На следующий день с самого утра началась суматоха: прибыли актрисы и актеры; обрушилась лавина шляпок, шиньонов, высоких сапог, коротких юбок, заученных восклицаний, вуалеток, прикрывающих свеженарумяненные лица. В большинстве это были женщины, так как Кардальяк считал, что для бея сам спектакль представляет мало интереса, главное в том, чтобы звуки, хотя бы и фальшивя, излетали из хорошеньких уст, чтобы можно было полюбоваться красивыми руками и стройными ножками полуобнаженных опереточных див. Все знаменитости пластического искусства, подвизавшиеся в его театре, приехали сюда во главе с Ами Фера, веселой особой, которая уже не раз запускала свою лапку в кошельки коронованных особ. Сверх того, прибыли двое-трое прославленных на подмостках кривляк с мертвенно-бледными лицами, выделявшимися на зелени посаженных в строгом порядке деревьев такими же меловыми, призрачными пятнами, как и находившиеся там гипсовые статуи. Вся эта компания, приведенная в веселое настроение путешествием, непривычным для нее чистым воздухом и широким гостеприимством хозяина, а также надеждой что-нибудь извлечь из пребывания в замке всех этих беев, набобов и прочих богачей, хотела только развлекаться, хохотать и петь, причем забавлялась она с простонародной бойкостью сенских лодочников, сошедших со своих суденышек на твердую землю. Но Кардальяк был другого мнения. Как только они вышли из экипажей, умылись и позавтракали, им роздали роли, и репетиции начались. Нельзя было терять время. Работали они в маленькой гостиной, примыкавшей к летней галерее, где уже начали сооружать сцену. Грохот молотков, мелодии куплетов на обозрения, дребезжащие голоса, сопровождаемые визгливой скрипкой капельмейстера, сливаясь с пронзительным криком павлинов на насесте, растворялись в мистрале, который на своих могучих крыльях равнодушно уносил все эти звуки без разбора, вместе с яростным стрекотанием своих землячек — цикад.
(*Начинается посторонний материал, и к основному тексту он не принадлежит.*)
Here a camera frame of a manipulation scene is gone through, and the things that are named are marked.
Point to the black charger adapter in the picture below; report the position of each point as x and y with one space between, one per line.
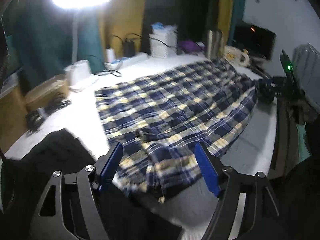
129 47

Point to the beige plastic container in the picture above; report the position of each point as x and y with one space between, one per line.
42 92

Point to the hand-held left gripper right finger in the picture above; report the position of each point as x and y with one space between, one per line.
207 170

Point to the white cartoon mug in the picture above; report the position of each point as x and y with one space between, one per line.
233 53

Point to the white charger plug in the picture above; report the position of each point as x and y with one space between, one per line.
110 54

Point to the black monitor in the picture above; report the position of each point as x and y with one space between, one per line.
255 41

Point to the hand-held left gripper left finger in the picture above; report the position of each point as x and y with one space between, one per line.
111 162

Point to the blue yellow plaid pants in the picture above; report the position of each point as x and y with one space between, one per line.
175 100

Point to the stainless steel tumbler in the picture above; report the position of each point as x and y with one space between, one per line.
214 43

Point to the white woven basket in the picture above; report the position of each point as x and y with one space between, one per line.
162 45

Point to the yellow curtain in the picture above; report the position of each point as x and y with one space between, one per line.
122 17
225 10

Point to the white desk lamp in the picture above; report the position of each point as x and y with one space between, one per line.
80 76

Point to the black clothing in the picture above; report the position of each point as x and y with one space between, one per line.
50 155

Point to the white textured table cloth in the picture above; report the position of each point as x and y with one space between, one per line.
82 112

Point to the teal curtain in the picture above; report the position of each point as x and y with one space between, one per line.
238 5
50 37

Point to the blue tissue pack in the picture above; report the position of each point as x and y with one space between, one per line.
160 27

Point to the purple cloth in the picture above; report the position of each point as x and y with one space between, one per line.
191 46

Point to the white power strip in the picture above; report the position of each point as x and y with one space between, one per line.
127 60

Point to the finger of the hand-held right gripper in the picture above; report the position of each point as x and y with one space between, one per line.
266 90

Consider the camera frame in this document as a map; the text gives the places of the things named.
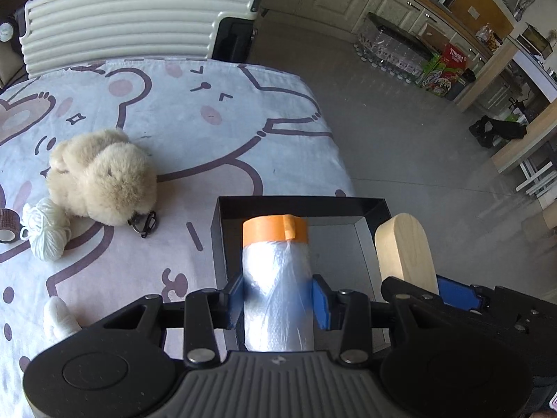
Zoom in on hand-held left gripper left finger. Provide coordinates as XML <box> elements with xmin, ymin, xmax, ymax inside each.
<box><xmin>93</xmin><ymin>274</ymin><xmax>245</xmax><ymax>366</ymax></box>

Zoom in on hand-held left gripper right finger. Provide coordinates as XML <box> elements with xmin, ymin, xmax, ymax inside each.
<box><xmin>311</xmin><ymin>276</ymin><xmax>396</xmax><ymax>366</ymax></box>

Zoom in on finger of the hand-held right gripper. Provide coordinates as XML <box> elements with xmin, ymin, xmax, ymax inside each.
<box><xmin>381</xmin><ymin>275</ymin><xmax>441</xmax><ymax>314</ymax></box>
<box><xmin>437</xmin><ymin>276</ymin><xmax>497</xmax><ymax>315</ymax></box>

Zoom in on rounded wooden block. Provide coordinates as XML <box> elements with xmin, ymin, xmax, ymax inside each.
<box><xmin>375</xmin><ymin>213</ymin><xmax>438</xmax><ymax>297</ymax></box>

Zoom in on plastic bag roll orange band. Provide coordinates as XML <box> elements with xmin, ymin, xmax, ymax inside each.
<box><xmin>241</xmin><ymin>214</ymin><xmax>315</xmax><ymax>353</ymax></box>

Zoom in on black shallow box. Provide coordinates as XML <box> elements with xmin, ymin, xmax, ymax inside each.
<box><xmin>211</xmin><ymin>196</ymin><xmax>391</xmax><ymax>353</ymax></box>

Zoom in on white knotted cloth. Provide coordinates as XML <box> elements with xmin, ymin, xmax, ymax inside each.
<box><xmin>43</xmin><ymin>295</ymin><xmax>82</xmax><ymax>340</ymax></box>

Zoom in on white yarn ball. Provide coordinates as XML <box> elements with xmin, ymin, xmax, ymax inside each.
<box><xmin>19</xmin><ymin>197</ymin><xmax>73</xmax><ymax>263</ymax></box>

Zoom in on white metal rack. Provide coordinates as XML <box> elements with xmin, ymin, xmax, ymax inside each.
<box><xmin>515</xmin><ymin>156</ymin><xmax>552</xmax><ymax>195</ymax></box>

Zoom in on wooden side table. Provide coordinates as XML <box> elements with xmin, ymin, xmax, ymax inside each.
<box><xmin>492</xmin><ymin>98</ymin><xmax>557</xmax><ymax>176</ymax></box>

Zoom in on black shoes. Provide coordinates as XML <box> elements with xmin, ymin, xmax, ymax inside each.
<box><xmin>469</xmin><ymin>115</ymin><xmax>528</xmax><ymax>149</ymax></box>

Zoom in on beige plush toy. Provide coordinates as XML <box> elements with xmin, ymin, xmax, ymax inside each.
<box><xmin>45</xmin><ymin>128</ymin><xmax>158</xmax><ymax>240</ymax></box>

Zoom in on printed bear blanket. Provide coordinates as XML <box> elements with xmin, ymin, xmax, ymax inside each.
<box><xmin>0</xmin><ymin>56</ymin><xmax>358</xmax><ymax>418</ymax></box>

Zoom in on green carton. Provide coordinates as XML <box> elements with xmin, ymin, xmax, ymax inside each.
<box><xmin>415</xmin><ymin>52</ymin><xmax>463</xmax><ymax>99</ymax></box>

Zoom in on dark waste bin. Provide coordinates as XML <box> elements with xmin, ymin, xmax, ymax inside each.
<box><xmin>448</xmin><ymin>69</ymin><xmax>478</xmax><ymax>102</ymax></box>

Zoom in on red carton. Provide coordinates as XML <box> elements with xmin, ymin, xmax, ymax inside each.
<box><xmin>437</xmin><ymin>44</ymin><xmax>469</xmax><ymax>80</ymax></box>

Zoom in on brown tape roll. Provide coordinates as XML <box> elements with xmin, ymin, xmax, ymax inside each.
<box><xmin>0</xmin><ymin>208</ymin><xmax>21</xmax><ymax>245</ymax></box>

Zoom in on pack of water bottles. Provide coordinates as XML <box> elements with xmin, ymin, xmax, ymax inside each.
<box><xmin>354</xmin><ymin>12</ymin><xmax>437</xmax><ymax>86</ymax></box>

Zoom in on snack bags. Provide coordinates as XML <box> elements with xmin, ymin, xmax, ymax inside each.
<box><xmin>476</xmin><ymin>23</ymin><xmax>502</xmax><ymax>49</ymax></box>

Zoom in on glass tank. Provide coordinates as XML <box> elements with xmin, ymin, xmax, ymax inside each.
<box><xmin>517</xmin><ymin>23</ymin><xmax>554</xmax><ymax>58</ymax></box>

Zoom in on white ribbed suitcase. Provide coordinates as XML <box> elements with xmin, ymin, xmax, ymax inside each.
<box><xmin>0</xmin><ymin>0</ymin><xmax>266</xmax><ymax>76</ymax></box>

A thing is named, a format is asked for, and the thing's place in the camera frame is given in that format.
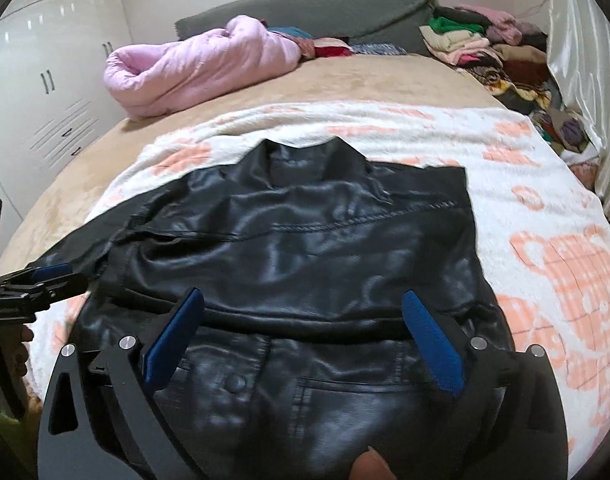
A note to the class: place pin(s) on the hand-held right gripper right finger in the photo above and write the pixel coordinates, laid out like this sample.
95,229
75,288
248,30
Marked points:
432,345

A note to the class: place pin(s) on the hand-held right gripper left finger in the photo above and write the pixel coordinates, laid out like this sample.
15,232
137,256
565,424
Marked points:
172,340

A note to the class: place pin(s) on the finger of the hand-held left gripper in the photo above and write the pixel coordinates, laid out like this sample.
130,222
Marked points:
30,300
50,270

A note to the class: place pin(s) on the black leather jacket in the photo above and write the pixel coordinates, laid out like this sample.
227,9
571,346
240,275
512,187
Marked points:
305,240

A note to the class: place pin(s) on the pile of folded clothes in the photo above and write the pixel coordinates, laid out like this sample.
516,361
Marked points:
490,50

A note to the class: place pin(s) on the person's left hand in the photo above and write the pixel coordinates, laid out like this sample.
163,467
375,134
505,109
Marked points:
25,355

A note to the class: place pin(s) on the person's right hand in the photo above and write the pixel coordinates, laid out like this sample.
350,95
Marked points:
372,466

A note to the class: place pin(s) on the white wardrobe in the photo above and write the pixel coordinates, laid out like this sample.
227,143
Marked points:
40,85

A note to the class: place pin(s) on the white orange patterned blanket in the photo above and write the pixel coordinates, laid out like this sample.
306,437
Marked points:
550,240

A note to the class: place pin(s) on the pink quilt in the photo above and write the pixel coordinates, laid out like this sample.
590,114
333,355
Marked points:
195,65

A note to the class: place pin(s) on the beige bed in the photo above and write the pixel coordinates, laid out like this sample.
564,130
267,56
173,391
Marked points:
385,77

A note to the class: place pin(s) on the grey patterned cloth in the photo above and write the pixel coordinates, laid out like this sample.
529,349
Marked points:
380,49

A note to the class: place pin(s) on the red cloth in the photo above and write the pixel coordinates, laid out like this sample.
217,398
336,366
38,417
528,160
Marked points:
332,52

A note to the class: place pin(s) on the teal cloth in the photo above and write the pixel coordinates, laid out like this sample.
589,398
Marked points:
292,34

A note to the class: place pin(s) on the white satin curtain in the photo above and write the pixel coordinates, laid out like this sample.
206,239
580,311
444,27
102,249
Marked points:
580,50

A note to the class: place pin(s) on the grey headboard cushion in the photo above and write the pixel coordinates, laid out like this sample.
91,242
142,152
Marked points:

Сидя на крыльце, как на авансцене театра, Кардальяк, следивший за репетициями, отдавал распоряжения толпе рабочих и садовников, приказывал срубить деревья, заслонявшие панораму, набрасывал эскиза триумфальной арки, отправлял депеши, посылал нарочных к мэрам и су префектам: в Арль, требуя оттуда депутацию местных девушек в национальных костюмах, в Барбантану — родину лучших фарандолистов, в Фараман, славившийся дикими быками и резвыми скакунами. А так как подпись Жансуле блистала на всех этих посланиях, так как в них упоминалось о тунисском бее, то отовсюду приходили ответы с выражением полнейшей готовности услужить. Телеграф работал без роздыха, нарочные загоняли насмерть лошадей, а маленький Сарданапал[34] из театра Порт-Сен-Мартен по имени Кардальяк все твердил: «Материал, бесспорно, неплох». Он был счастлив тем, что может пригоршнями швырять золото, как бросают зерна в борозду, поставить спектакль на сцене окружностью в пятьдесят миль, показать весь Прованс, уроженцем которого был этот завзятый парижанин, знавший, какие красоты таит в себе местный край.